Серега схватился за ручку двери и рванул ее на себя. Услышал только позади робкий голос Игната:
– Командир, может, не стоит.
Серега выскочил на крыльцо резиденции Сорборо, ожидая увидеть все что угодно, но только не это. Он был уже готов к охватившему крепость пожару, к захватчикам, штурмующим стены, и ратникам, отбивающим вторжение, к чудовищам, лезущим из-под земли, к явлению князя Боркича вместе со всеми гладиаторами, разозленными бегством Сереги из-под горы, и тем, что он не прихватил их с собой. Но вместо этого он увидел море огня. Казалось, само небо горит и плачет. Огненные слезы то и дело срывались сверху и падали вниз. Приближаясь к земле, слезы увеличивались, и вот они уже становились размером с горящий булыжник и падали на крышу амбара, пробивали ее и ныряли вниз, поджигая все на своем пути.
Серега застыл на крыльце, не в силах пошевелиться. Увиденное ошеломило его, сбило с толку.
Сверху послышался треск, хруст, и крыша над ним проломилась. В пролом упал горящий камень и ударил в пол. Во все стороны брызнули искры. Сергей дернулся в сторону, сбил с ног Игната и ввалился назад в дом.
– Какого лешего вас понесло на улицу? – раздался позади женский голос.
Одинцов скатился с Игната и тут же встал на ноги. Невольно он оглянулся на картину апокалипсиса, царящую снаружи.
– Закройте немедленно дверь, – потребовала женщина.
Серега поспешил исполнить приказ. И только после того, как дверь оказалась закрыта, посмотрел на командиршу.
Ею оказалась молодая женщина в просторном черном платье с белыми вставками на переднике, рукавах и груди. Открытое декольте подчеркивало пышные формы очаровательной особы. В другом месте и в другое время он бы отдал должное ее красоте. Густые черные волосы, сдерживаемые металлическим обручем и сеткой, подчеркивали точеные черты лица. Серега почувствовал воодушевление. Он уже готов был начать гусарить, когда вспомнил, что творилось за дверью. И что это такая красавица делает в столь поздний час одна в доме? Уж не она ли кричала? И кто она такая?
Она словно прочитала его мысли.
– Меня зовут Кристи, я дочь владетеля. Следуйте за мной. На крепостные стены есть другой путь.
Дочь владетеля, смелая особа. Все уже покинули усадьбу, а она почему-то задержалась. Будь Серега на месте ее папаши, в первую очередь упрятал бы дочку в безопасное место. Не пошла бы по доброй воле, перекинул бы через плечо и унес.
Кристи развернулась и, шурша юбками, стремительно направилась к лестнице.

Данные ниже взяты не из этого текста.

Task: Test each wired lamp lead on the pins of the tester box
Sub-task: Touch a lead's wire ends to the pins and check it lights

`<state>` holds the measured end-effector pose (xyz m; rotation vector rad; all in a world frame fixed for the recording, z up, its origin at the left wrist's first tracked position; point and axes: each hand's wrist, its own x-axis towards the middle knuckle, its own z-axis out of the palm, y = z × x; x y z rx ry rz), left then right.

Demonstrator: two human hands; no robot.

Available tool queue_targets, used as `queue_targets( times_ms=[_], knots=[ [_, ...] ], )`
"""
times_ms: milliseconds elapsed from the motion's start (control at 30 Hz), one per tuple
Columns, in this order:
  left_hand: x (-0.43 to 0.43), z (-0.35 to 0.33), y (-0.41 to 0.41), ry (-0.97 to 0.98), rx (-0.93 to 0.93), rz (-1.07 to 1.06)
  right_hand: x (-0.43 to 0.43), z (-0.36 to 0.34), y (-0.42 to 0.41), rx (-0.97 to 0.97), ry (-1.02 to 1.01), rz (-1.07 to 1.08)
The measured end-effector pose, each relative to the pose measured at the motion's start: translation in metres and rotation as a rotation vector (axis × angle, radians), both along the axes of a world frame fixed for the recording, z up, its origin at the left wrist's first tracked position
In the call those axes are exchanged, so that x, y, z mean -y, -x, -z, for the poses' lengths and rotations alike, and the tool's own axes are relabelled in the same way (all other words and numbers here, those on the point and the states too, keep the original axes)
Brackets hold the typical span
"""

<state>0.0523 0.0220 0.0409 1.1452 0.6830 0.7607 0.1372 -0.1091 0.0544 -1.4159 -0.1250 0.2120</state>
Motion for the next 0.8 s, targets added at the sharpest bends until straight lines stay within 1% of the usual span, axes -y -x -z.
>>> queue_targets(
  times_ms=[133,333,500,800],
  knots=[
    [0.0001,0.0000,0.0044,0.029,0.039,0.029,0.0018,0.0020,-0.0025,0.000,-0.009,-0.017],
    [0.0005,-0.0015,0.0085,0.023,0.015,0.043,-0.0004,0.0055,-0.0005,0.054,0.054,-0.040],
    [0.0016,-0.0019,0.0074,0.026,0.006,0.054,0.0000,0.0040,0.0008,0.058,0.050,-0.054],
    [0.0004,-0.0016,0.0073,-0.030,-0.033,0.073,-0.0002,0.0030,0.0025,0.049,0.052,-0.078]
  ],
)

Серега переглянулся с Игнатом, пожал плечами и направился за девушкой. Если женщина взяла командование на себя, лучше ее послушаться. Тем более если это хозяйка замка. Ей к тому же виднее, что делать в такой ситуации. Видно, она не в первый раз с ней сталкивается.

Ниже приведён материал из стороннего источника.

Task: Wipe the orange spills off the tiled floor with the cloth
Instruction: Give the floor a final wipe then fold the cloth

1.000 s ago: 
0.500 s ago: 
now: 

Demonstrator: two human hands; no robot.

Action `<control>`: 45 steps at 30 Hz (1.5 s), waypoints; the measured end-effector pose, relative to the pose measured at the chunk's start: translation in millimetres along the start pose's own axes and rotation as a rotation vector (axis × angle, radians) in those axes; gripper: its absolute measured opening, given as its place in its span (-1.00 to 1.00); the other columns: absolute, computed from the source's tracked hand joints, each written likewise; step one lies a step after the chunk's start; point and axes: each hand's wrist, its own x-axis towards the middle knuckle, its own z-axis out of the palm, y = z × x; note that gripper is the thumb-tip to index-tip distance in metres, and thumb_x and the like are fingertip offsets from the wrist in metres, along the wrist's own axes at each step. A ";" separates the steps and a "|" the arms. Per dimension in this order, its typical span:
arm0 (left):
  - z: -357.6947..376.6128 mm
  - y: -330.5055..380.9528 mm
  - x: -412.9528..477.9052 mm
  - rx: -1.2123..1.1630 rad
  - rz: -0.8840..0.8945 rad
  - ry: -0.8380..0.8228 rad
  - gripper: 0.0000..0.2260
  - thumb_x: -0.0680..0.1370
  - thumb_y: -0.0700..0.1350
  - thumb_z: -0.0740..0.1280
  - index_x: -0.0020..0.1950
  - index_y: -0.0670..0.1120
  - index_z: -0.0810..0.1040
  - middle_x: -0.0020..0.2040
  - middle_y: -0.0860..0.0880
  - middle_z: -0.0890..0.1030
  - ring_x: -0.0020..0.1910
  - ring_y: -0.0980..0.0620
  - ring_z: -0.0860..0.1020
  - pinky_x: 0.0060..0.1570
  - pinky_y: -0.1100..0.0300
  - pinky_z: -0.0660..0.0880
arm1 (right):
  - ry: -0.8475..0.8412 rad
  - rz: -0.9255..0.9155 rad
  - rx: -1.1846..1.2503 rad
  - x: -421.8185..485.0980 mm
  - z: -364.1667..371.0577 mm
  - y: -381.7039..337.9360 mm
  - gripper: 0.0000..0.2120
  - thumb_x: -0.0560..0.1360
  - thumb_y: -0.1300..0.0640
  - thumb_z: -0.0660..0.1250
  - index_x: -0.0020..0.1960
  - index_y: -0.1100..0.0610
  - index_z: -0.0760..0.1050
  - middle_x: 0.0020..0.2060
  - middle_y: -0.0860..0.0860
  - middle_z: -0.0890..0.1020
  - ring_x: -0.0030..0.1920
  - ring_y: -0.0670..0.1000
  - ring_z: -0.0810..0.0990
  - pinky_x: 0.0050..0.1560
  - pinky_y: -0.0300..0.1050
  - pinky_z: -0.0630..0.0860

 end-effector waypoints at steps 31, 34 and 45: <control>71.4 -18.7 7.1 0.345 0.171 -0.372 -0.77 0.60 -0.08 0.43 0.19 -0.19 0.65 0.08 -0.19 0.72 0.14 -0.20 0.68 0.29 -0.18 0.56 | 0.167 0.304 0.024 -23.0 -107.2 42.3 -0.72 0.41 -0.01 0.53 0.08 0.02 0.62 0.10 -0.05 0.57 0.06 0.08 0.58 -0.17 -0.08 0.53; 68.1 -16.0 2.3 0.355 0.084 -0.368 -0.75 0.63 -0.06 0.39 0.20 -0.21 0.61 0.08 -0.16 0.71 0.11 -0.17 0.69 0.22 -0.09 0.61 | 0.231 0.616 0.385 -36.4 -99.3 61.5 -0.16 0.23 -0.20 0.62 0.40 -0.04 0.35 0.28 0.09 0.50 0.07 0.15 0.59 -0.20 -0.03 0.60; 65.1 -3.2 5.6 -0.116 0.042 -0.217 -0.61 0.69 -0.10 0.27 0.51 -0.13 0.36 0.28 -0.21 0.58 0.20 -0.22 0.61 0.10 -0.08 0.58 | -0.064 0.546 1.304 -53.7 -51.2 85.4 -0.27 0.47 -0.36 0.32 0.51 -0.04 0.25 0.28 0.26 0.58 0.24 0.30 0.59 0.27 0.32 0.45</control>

Под лестницей оказалась дверца. Кристи открыла ее, оглянулась, приглашающе махнула рукой и скользнула внутрь. Серега рванул за ней, оставив Игната прикрывать спину. Игнат сносил все молча, только казалось, тяготился общением с начальством и ответственностью, возложенной на него.
За дверью оказалась лестница, уводящая в темноту. Тут немудрено и шею сломать. И как эта девчонка, словно горная козочка, со ступеньки на ступеньку проворно прыгает. Как она в этой темени хоть что-то разбирает? Серега хотел было уже вернуться, чтобы раздобыть факел, но тут на лестнице включился свет. От неожиданности Одинцов замер на ступеньке и тут же получил толчок в спину. Не успевший сообразить Игнат налетел на командира. Серега перепрыгнул через несколько ступенек и продолжил спуск.